* **PROBLEM TO SOLVE**: From the entries, copy every line that carries the string "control".

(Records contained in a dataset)
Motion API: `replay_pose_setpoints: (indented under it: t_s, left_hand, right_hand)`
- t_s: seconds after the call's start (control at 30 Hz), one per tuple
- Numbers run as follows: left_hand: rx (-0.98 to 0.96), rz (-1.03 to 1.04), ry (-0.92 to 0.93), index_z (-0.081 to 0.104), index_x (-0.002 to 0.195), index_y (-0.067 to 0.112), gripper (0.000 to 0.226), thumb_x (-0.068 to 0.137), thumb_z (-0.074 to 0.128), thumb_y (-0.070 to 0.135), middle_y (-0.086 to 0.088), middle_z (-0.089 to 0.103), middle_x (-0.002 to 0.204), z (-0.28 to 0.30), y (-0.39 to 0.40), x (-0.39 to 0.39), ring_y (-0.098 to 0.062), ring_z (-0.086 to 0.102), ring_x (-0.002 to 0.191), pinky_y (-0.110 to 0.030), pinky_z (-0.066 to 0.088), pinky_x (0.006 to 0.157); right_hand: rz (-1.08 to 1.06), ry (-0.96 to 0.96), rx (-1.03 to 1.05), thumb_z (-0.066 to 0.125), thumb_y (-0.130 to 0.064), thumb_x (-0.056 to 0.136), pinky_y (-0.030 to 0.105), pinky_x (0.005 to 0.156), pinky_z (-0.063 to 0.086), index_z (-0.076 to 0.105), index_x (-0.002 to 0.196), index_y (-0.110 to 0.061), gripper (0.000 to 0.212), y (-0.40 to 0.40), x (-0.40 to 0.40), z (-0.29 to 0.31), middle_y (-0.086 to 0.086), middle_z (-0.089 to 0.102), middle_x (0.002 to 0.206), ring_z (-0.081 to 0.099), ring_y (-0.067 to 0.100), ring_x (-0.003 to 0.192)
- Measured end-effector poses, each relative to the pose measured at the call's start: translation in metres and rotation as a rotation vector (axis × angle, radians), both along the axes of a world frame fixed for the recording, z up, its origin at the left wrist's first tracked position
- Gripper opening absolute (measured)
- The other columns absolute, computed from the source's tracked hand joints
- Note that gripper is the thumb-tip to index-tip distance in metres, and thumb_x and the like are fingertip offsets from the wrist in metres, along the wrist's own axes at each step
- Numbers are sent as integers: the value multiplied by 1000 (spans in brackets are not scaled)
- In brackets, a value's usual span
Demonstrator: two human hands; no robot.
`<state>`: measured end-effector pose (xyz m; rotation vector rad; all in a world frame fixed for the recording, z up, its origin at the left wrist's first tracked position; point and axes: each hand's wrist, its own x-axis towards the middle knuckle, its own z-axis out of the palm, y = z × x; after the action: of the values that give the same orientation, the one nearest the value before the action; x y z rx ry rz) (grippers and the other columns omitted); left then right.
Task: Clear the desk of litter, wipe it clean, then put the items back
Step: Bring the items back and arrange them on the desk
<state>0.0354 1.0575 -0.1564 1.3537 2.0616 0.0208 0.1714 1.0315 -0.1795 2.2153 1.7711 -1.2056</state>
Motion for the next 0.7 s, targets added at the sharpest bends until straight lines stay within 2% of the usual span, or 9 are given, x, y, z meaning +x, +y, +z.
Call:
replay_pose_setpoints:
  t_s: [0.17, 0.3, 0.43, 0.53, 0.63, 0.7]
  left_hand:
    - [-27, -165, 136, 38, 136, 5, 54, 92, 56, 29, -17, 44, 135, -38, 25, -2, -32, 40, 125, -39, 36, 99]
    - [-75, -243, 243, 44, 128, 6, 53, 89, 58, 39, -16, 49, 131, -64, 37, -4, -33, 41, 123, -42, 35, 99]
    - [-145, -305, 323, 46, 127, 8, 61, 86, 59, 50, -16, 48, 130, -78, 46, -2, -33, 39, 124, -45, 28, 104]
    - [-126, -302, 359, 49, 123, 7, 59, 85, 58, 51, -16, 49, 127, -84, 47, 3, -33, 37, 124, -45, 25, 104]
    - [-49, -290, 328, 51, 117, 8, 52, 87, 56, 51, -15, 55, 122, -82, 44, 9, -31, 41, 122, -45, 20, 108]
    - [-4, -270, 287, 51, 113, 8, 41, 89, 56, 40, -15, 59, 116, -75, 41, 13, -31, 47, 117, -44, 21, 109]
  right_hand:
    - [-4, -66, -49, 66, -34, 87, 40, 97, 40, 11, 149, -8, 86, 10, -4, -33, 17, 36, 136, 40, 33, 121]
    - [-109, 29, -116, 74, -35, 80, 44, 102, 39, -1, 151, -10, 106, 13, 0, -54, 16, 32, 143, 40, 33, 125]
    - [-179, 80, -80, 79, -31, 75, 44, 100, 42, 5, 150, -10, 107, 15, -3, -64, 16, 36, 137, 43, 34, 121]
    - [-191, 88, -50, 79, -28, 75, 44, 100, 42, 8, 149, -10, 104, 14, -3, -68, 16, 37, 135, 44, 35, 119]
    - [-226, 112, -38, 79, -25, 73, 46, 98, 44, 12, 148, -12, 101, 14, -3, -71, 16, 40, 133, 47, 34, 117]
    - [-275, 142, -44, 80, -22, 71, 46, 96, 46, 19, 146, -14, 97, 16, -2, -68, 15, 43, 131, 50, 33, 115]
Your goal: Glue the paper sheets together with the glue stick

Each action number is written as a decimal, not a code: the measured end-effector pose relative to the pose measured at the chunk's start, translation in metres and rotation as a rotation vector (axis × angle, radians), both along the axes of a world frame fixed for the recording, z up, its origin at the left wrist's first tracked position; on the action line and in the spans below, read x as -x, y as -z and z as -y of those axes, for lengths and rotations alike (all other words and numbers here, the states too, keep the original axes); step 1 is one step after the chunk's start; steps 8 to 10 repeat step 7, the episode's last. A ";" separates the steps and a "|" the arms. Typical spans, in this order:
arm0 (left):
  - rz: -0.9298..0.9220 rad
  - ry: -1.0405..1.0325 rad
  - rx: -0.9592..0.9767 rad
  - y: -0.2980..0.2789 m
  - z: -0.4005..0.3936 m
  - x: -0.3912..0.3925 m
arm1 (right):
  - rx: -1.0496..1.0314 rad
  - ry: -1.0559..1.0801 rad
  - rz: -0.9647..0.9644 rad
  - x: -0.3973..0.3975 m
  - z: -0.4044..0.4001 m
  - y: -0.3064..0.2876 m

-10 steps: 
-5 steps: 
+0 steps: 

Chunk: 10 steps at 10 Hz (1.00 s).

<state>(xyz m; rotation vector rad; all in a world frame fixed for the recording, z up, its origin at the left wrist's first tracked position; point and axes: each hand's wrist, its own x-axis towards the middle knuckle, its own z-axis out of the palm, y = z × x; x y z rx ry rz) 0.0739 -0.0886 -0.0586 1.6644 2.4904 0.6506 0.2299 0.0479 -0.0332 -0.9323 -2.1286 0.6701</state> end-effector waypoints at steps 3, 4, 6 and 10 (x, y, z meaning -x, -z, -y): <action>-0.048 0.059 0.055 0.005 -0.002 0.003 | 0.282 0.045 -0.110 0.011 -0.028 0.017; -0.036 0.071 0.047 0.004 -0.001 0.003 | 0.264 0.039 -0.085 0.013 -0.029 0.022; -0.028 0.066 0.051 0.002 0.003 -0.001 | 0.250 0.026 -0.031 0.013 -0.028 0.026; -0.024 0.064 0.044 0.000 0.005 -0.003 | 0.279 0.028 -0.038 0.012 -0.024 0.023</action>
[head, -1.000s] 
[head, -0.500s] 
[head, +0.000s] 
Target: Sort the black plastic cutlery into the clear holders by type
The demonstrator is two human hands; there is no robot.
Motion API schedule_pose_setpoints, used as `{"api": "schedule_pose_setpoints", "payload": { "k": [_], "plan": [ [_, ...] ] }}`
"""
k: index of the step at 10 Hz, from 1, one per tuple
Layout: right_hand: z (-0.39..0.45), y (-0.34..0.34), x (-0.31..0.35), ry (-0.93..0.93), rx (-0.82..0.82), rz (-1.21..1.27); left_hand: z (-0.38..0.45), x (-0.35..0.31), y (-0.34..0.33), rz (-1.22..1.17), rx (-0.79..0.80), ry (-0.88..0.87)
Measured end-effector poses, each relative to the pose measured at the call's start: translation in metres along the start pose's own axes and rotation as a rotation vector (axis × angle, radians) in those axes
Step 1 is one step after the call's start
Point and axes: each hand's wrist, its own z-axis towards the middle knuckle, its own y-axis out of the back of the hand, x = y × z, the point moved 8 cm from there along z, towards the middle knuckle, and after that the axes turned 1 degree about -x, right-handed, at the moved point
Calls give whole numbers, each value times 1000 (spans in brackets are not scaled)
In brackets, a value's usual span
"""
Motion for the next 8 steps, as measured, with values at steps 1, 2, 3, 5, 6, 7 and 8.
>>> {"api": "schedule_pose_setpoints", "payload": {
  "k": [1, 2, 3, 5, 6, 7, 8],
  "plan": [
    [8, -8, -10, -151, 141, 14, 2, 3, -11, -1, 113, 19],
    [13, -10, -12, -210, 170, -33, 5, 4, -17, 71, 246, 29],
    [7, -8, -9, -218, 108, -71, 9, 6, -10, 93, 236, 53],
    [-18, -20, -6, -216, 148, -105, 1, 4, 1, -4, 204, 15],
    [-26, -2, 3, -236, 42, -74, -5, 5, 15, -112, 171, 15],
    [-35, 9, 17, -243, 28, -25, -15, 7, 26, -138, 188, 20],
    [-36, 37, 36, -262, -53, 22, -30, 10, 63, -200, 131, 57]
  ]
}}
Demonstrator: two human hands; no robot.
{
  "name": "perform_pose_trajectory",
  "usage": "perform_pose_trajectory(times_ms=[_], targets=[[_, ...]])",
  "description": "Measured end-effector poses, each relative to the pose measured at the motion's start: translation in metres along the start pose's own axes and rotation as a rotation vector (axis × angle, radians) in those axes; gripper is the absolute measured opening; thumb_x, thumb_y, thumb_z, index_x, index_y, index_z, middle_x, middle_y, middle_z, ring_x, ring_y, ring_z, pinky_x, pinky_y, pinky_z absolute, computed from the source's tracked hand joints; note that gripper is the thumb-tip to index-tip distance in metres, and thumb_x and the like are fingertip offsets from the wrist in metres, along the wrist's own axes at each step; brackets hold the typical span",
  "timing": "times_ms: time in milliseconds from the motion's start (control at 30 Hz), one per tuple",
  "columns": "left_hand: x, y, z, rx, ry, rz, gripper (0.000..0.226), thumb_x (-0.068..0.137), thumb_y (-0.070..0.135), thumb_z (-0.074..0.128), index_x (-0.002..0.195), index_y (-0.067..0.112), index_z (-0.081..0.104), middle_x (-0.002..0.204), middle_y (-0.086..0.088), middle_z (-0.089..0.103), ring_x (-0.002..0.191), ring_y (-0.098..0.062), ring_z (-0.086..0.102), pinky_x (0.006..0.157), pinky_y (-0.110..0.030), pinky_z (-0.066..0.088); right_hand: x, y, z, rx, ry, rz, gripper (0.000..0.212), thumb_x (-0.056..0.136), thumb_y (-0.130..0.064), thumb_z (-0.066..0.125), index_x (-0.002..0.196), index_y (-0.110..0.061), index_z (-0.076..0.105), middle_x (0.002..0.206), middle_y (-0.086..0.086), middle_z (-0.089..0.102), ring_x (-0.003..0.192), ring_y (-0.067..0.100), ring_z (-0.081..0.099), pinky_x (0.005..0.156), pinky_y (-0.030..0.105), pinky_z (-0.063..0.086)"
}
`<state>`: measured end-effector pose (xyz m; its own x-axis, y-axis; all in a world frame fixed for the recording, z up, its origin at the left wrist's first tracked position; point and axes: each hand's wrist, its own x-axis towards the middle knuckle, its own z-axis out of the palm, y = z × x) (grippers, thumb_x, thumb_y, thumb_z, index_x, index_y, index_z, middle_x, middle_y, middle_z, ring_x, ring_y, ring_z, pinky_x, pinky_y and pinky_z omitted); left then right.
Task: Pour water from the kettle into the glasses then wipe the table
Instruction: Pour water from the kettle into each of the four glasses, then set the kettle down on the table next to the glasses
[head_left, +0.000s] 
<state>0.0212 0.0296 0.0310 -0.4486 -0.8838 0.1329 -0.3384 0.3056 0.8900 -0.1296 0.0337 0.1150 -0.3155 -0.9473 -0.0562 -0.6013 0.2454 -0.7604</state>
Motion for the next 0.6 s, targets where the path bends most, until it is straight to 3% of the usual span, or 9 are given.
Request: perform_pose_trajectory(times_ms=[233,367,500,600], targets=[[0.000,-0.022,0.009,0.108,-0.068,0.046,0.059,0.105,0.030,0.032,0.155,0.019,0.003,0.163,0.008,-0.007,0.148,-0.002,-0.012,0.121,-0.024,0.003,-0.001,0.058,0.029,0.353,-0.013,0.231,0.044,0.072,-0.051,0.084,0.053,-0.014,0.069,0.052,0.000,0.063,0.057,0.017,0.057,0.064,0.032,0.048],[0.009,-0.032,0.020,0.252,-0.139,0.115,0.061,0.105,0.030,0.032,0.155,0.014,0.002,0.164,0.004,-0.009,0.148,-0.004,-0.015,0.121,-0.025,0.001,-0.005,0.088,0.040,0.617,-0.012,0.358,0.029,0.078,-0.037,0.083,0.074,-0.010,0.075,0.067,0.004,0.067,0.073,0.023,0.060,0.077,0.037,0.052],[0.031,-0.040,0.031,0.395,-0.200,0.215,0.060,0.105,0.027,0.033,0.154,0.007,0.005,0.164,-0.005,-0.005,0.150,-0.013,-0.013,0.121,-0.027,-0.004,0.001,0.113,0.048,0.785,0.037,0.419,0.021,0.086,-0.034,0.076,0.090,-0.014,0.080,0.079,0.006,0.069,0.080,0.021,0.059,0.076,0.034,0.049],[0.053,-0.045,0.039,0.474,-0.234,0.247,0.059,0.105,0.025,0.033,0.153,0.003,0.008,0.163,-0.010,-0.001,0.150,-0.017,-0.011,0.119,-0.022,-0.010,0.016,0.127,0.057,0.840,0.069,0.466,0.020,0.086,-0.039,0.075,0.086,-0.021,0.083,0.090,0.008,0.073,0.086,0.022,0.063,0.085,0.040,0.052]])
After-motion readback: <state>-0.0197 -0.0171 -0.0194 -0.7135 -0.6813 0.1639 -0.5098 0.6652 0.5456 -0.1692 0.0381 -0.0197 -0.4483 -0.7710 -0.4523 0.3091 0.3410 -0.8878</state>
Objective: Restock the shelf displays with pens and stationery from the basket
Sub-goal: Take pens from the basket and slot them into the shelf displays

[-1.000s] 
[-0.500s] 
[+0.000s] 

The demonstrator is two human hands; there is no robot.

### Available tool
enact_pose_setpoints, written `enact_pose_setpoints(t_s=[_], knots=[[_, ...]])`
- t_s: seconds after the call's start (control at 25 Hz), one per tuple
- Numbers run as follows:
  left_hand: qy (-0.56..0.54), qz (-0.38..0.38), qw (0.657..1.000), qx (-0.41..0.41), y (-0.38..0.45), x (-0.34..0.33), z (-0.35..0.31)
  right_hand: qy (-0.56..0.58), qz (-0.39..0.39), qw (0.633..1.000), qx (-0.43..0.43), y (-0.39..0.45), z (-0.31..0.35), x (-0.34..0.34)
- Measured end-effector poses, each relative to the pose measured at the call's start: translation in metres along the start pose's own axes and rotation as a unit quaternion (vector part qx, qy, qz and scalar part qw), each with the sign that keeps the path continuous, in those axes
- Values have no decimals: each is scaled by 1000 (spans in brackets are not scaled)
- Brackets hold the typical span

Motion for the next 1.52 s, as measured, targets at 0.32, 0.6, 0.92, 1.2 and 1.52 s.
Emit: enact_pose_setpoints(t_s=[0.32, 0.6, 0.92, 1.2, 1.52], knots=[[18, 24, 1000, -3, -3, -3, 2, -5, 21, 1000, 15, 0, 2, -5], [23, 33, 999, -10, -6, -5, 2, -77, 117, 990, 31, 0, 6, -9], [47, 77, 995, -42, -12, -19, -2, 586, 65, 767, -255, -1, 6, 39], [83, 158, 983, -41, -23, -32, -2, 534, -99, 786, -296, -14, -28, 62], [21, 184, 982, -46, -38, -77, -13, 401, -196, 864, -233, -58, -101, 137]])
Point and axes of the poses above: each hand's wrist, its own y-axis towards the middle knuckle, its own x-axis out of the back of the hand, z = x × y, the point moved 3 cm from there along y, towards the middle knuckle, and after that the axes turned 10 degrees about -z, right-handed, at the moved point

* **SOLUTION BELOW**:
- t_s: seconds after the call's start (control at 30 Hz), one per tuple
  "timing": "times_ms: time in milliseconds from the motion's start (control at 30 Hz), one per tuple",
- t_s: seconds after the call's start (control at 25 Hz), one per tuple

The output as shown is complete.